Prediction analysis of radiation qualities

Prediction analysis was performed using the Partek Genomics Suite version 6.5. A compiled gene list was created using a more stringent R-squared cutoff (> 0.5) from significance analysis. Genes specifically changed by different radiation qualities were combined and filtered for probes that were well annotated in the RefSeq database. Log2 ratios of irradiated samples normalized to reference RNAs before radiation were used in the prediction study. Classification methods were tested using K-Nearest Neighbor, Nearest Centroid and Support Vector Machine, Diagonal Discriminant Analysis and Partial Least Squares. Model selection and accuracy estimation were performed using a 2-level cross-validation strategy available from Partek. Briefly, several iterations of model validation and testing procedures were executed. With each iteration, one fourth of the samples were randomly selected as the testing set. The remaining samples were divided into 3 parts and each part was again partitioned into 10, with 9/10 for model training and 1/10 as validation. The best model was used for the testing set to calculate accuracy rate. The classification algorithm and parameters were as follows: K-nearest neighbor, number of neighbor candidates were 1,3 and 5; Nearest centroid, prior probabilities were equal and proportional; Diagonal discriminant analysis, function and prior probabilities were linear with equal probability; Support Vector Machine, kernel was polynomial, cost was 1 to 1001 and step was 100, tolerance was from 0.001 to 0.001 step 0.01; Partial least squares, function and prior probabilities were linear with equal probability. The average accuracy for all iterations was used as the final accuracy rate. The model was deployed to predict the radiation type from a blinded dataset generated by independent radiation exposures carried out some 6 months after the prediction set was developed.

Real time quantitative RT-PCR

Complementary DNA was synthesized from the treated RNA solution in a reaction containing SuperScript III reverse transcriptase (Invitrogen) and random hexamer primers. The gene specific primers were designed by using Primer3 software. PCR reactions were performed using a SYBR PCR master kit (AB Biosystems, Inc.), and a Chromo4 Fluorescence Detector (Bio-Rad, Inc.). The PCR protocol was designed with an initial denaturing step of 95°C 10 minutes, followed by 40 cycles of 95°C 15 seconds and 60°C 1 minute. Serial dilutions of cDNA synthesized from human reference RNA (Stratagene, Ivc.) were used to describe standard curves for each gene. Human GAPDH was used as an internal control between samples. The PCR reactions were performed in triplicate for each gene being validated. Primers used in this experiment can be found in the Additional file 1. Data analysis was performed using Opticon software from Bio-Rad. The amount of RNA was normalized with the internal control and the ratios were generated using irradiated samples divided by mock samples.
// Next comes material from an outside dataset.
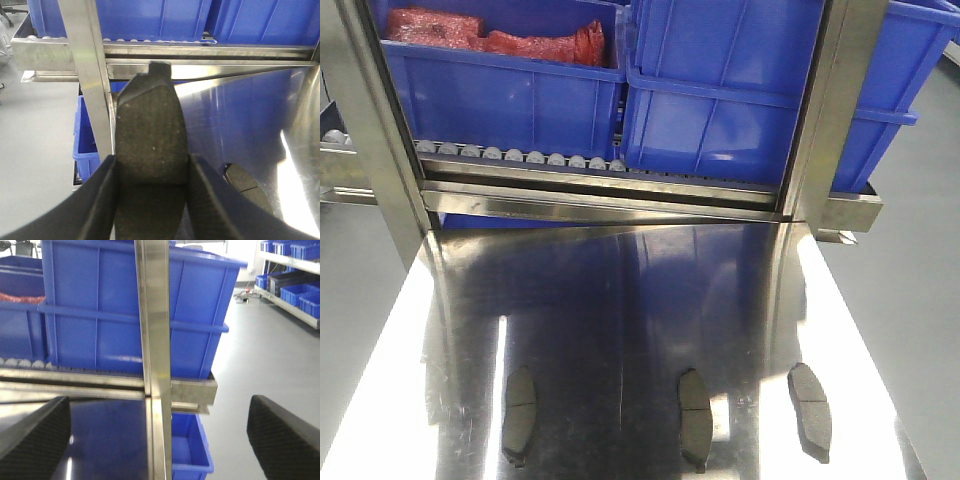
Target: Move and align brake pads A on conveyor
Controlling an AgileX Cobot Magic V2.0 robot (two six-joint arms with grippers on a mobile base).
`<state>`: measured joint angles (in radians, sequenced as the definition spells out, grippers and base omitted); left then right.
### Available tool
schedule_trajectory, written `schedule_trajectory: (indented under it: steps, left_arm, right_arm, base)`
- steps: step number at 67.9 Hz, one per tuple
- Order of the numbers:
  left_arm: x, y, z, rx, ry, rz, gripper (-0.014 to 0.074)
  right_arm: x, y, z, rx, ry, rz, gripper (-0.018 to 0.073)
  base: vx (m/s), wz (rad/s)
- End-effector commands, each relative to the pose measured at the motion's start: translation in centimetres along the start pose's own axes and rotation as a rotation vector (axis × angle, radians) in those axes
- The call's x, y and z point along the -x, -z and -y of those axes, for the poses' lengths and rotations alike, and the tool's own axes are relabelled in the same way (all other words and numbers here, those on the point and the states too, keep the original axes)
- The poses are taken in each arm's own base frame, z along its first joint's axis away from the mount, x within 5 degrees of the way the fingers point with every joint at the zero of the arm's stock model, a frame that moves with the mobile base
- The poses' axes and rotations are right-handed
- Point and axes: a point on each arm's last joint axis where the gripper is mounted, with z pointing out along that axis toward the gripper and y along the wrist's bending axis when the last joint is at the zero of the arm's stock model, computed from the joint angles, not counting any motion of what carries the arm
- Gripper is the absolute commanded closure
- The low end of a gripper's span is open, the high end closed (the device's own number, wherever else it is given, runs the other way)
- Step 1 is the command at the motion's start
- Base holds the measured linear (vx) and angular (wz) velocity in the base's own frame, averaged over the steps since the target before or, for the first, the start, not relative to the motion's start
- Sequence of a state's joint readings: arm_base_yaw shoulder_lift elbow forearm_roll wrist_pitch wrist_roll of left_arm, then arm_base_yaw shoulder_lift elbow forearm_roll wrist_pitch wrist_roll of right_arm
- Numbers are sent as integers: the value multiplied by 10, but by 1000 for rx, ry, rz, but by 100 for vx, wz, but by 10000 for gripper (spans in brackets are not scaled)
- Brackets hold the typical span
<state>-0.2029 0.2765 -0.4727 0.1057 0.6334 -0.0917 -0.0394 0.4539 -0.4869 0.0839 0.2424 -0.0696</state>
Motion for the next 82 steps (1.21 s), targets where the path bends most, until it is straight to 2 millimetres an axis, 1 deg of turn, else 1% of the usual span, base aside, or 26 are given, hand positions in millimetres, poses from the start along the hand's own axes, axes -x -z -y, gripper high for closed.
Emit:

Relative biological effectiveness of cytotoxicity after HZE radiation in normal bronchial epithelial cells

Clonogenic assays performed on HEBC3KT cells after ⁵⁶Fe, ²⁸Si and γ-ray irradiation indicated that Fe ion irradiation resulted in the most severe cell killing, while ²⁸Si irradiation induced moderate cell killing and the survival curve falls between γ-ray and Fe radiation (Figure 1). The highest dose in this survival study was 3 Gy for γ-ray radiation and resulted in 34% of cell survival according to the fit curve. At this cell survival level the relative biological effectiveness (RBE) for ⁵⁶Fe radiation was 3.91 while the RBE for ²⁸Si was 1.38. Irradiation at 1 Gy for γ-ray resulted in 88% cell survival with RBEs of 5.92 and 1.23 for ⁵⁶Fe and ²⁸S, respectively. Radiation doses for subsequent gene expression studies were chosen based on the cell killing data so as to cover the range of RBEs between ⁵⁶Fe/γ-ray and ²⁸Si/γ-ray, such that we can compare gene expression differences at the same doses as well as at or near the same biological effect, that is, cell killing.

Clonogenic survival of HEBC3KT cells. Clonogenic survival of HEBC3KT cells were irradiated by ⁵⁶Fe, ²⁸Si or γ-rays. Survival curves were plotted using a two-component survival fit. The data represents two radiation experiments for each dose and radiation type. Error bars: standard error.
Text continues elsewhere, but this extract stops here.